Work instruction
Print the whole listing exactly as it appears, but skip the pictures.

Given material
##########

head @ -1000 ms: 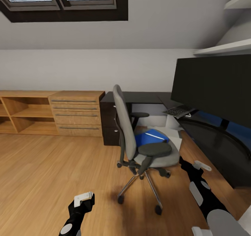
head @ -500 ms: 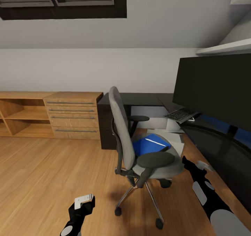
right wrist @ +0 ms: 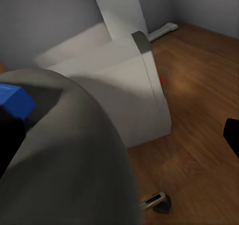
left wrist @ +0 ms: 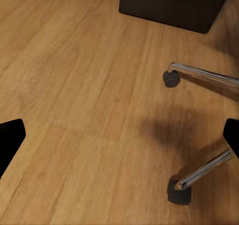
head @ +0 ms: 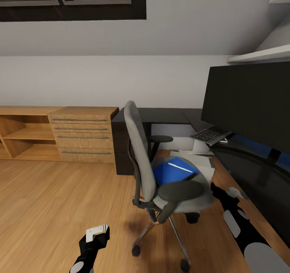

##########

Solution for this problem
head @ -1000 ms: 
head @ -500 ms: 
right wrist @ +0 ms: 
left wrist @ +0 ms: 
head @ +0 ms: 

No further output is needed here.